Root cause (from review): field_coverage compared English JRXML field names
against Chinese OCR field names with set intersection — always zero. Combined
with 0.5 weight in score formula, caused valid JRXML (XSD pass, 82% element
coverage) to score 0.41 < 0.5 → fail → correction loop → progressive destruction.
Changes:
- Scoring weight: element_coverage 0.8 + field_coverage 0.2 (was 0.5+0.5)
- Validate node: only fail on fidelity when BOTH score<0.5 AND element_coverage<0.4
- Field name regex: \w+ → [^"]+ to support non-ASCII field names
- Field matching: also try _sanitize_field_name conversion (Chinese→_uXXXX_)
- correction.md: namespace check always active, not conditional on error keywords
Root cause: LLM receiving full 34k-char JRXML would regenerate from scratch
instead of modifying coordinates in-place, shrinking output to ~3k chars.

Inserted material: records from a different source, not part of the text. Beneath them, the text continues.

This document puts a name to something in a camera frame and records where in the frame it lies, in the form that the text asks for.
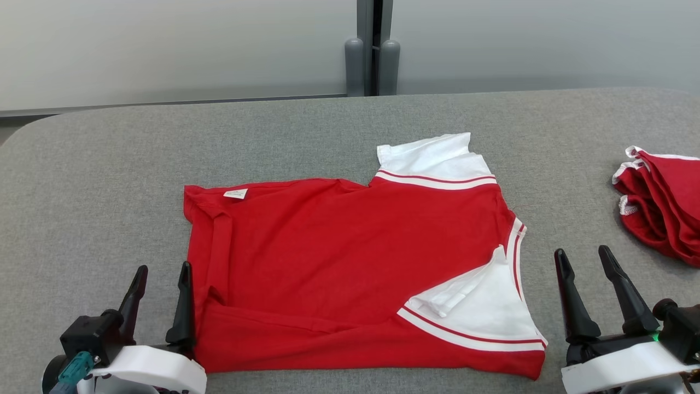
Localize teal left camera connector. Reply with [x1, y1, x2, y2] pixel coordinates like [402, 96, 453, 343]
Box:
[49, 351, 97, 394]

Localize red shirt white sleeves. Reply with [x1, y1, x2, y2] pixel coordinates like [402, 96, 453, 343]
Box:
[183, 132, 549, 381]

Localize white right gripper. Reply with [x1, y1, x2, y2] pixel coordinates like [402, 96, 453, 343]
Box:
[553, 245, 700, 394]

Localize dark vertical partition frame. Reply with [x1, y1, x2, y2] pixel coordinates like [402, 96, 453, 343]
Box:
[357, 0, 394, 97]

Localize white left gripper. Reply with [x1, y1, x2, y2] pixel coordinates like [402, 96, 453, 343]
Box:
[77, 262, 208, 394]

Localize red shorts white trim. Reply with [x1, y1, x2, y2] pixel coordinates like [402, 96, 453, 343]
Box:
[611, 146, 700, 269]

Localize grey rounded partition post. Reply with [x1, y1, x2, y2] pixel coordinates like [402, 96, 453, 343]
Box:
[344, 37, 365, 97]
[378, 39, 401, 97]

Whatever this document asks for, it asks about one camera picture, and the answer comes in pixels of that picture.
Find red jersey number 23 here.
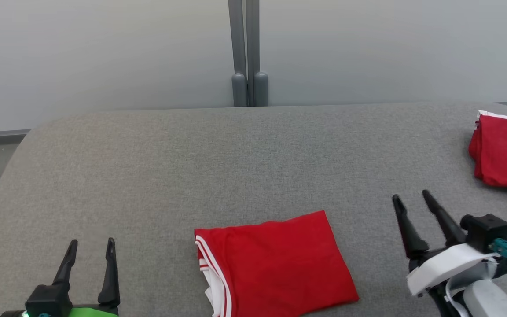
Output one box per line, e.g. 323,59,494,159
194,210,360,317

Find grey double partition post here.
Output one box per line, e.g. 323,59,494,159
228,0,268,107

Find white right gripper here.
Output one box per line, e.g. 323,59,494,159
392,190,499,296

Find red shorts white waistband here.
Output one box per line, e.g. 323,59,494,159
468,110,507,199

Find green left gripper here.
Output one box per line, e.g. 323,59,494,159
0,238,121,317

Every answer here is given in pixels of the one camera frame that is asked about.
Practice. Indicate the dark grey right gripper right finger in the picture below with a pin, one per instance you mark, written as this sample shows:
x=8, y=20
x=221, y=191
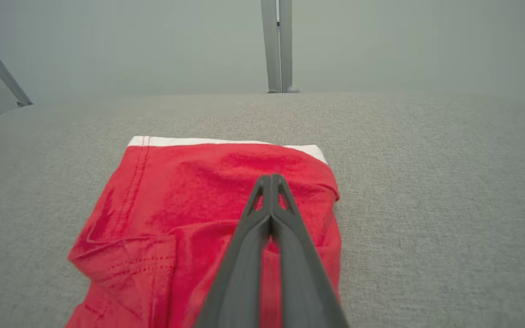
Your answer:
x=303, y=282

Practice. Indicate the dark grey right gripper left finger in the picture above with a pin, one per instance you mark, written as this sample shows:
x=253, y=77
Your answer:
x=239, y=282

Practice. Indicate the red garment with white waistband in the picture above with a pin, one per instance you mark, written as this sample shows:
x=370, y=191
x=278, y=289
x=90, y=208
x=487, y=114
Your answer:
x=176, y=205

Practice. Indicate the grey metal partition post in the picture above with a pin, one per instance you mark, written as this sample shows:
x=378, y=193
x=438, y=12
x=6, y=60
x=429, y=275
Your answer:
x=272, y=45

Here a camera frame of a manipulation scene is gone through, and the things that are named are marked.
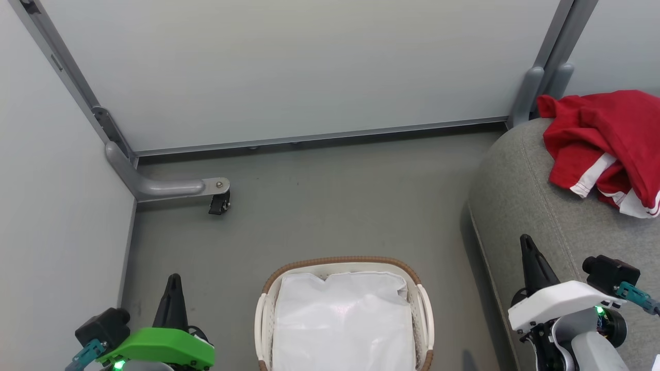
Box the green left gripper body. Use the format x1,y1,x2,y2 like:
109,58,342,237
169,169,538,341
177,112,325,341
95,326,216,371

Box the teal right camera connector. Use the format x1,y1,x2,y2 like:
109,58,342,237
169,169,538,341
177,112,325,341
614,281,660,316

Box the red white-trimmed shorts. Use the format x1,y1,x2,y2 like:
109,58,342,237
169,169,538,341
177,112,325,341
549,139,660,220

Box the grey double partition post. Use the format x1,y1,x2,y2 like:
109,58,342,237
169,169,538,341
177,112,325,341
507,0,600,128

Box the grey partition bottom rail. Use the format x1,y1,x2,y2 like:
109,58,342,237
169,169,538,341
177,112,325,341
133,115,509,157

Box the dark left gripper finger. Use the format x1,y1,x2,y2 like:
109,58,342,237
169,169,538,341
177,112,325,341
152,273,189,330

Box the cream wicker-rimmed laundry basket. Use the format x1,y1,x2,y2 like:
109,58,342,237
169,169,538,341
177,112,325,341
254,256,435,371

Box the red basketball jersey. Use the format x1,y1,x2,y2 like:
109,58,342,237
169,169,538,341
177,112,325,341
536,90,660,171

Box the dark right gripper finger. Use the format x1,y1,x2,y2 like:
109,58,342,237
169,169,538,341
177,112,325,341
519,234,560,295

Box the teal left camera connector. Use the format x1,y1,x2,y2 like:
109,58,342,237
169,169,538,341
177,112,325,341
64,339,107,371

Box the grey partition foot bracket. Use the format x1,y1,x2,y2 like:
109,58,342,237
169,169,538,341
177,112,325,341
105,141,230,203

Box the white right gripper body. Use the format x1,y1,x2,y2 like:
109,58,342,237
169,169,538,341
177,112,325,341
507,280,615,371

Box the teal camera connector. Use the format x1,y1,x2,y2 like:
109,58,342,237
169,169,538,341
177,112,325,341
614,281,660,316
64,339,107,371

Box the grey fabric sofa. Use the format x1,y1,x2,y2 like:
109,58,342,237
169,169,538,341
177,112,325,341
467,117,660,371

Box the grey slanted partition post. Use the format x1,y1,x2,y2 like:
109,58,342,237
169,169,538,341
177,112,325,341
9,0,139,166

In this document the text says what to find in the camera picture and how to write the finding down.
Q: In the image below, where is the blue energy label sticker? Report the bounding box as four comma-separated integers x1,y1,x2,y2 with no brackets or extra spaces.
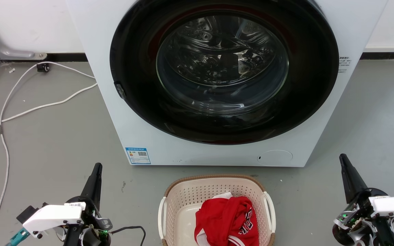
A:
125,147,151,165

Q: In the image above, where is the red sports jersey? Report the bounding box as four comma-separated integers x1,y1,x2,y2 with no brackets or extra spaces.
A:
194,192,260,246

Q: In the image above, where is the small printed text label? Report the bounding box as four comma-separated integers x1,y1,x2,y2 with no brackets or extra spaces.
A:
338,56,351,73

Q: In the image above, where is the round white filter cover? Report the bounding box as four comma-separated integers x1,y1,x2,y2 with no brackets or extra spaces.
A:
257,150,293,167

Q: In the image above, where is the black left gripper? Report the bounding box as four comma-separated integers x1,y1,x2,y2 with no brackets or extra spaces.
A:
64,163,113,246

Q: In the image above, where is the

Solution (programmatic node control, not prompt engineering):
- New agent/jrxml_windower.py: decompose JRXML into header (never sent to
LLM) + individual bands. Split bands >4000 chars at element boundaries.
Reassemble with element count validation (>10% change = rollback).
- Rewrite refine_layout: per-band windowed LLM processing (~2-4k chars
each). LLM cannot "reimagine" the entire report.
- Rewrite map_fields: 100% programmatic regex $F{field_N} -> real name
replacement. Zero LLM calls, zero content loss.
- _sanitize_field_name: non-ASCII chars escaped to _uXXXX_ format for
valid JRXML identifiers.
- Tests: 48 new unit tests (windower 28 + map_fields 20). All passing.
Full suite 385 tests, zero regressions.
$F{field_N} was being parsed by str.format() as a replacement field,
causing KeyError and crashing correct_jrxml node.
Changed to $F{{field_N}} (double braces -> literal brace in output).